In This Article:
Stepan Company (NYSE:SCL), is not the largest company out there, but it saw significant share price movement during recent months on the NYSE, rising to highs of US$81.08 and falling to the lows of US$70.64. Some share price movements can give investors a better opportunity to enter into the stock, and potentially buy at a lower price. A question to answer is whether Stepan's current trading price of US$74.74 reflective of the actual value of the small-cap? Or is it currently undervalued, providing us with the opportunity to buy? Let’s take a look at Stepan’s outlook and value based on the most recent financial data to see if there are any catalysts for a price change.

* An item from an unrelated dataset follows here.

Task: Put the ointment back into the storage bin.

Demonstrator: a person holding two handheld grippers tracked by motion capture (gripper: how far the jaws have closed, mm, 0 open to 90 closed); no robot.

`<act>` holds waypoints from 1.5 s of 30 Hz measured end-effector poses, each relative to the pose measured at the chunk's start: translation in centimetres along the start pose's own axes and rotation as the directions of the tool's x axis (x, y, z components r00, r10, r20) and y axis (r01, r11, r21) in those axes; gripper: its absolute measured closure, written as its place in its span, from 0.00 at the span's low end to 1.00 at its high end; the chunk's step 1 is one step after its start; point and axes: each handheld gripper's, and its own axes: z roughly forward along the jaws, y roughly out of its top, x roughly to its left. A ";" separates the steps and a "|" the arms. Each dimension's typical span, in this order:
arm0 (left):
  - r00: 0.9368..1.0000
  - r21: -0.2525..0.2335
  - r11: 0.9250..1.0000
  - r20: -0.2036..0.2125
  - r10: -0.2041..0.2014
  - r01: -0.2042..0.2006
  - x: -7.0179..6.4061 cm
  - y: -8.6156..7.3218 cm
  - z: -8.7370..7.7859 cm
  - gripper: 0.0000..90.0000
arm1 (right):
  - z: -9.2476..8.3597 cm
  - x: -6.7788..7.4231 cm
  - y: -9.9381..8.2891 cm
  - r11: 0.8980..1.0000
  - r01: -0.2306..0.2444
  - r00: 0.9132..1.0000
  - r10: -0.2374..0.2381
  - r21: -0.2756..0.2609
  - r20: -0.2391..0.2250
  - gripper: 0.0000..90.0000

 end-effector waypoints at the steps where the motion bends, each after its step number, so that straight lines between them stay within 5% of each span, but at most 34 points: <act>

View our latest analysis for Stepan
What Is Stepan Worth?
According to our price multiple model, where we compare the company's price-to-earnings ratio to the industry average, the stock currently looks expensive. We’ve used the price-to-earnings ratio in this instance because there’s not enough visibility to forecast its cash flows. The stock’s ratio of 36.69x is currently well-above the industry average of 23.57x, meaning that it is trading at a more expensive price relative to its peers. In addition to this, it seems like Stepan’s share price is quite stable, which could mean two things: firstly, it may take the share price a while to fall back down to an attractive buying range, and secondly, there may be less chances to buy low in the future once it reaches that value. This is because the stock is less volatile than the wider market given its low beta.
What kind of growth will Stepan generate?
Future outlook is an important aspect when you’re looking at buying a stock, especially if you are an investor looking for growth in your portfolio. Although value investors would argue that it’s the intrinsic value relative to the price that matter the most, a more compelling investment thesis would be high growth potential at a cheap price. With profit expected to grow by 74% over the next year, the near-term future seems bright for Stepan. It looks like higher cash flow is on the cards for the stock, which should feed into a higher share valuation.
What This Means For You
Are you a shareholder? It seems like the market has well and truly priced in SCL’s positive outlook, with shares trading above industry price multiples. However, this brings up another question – is now the right time to sell? If you believe SCL should trade below its current price, selling high and buying it back up again when its price falls towards the industry PE ratio can be profitable. But before you make this decision, take a look at whether its fundamentals have changed.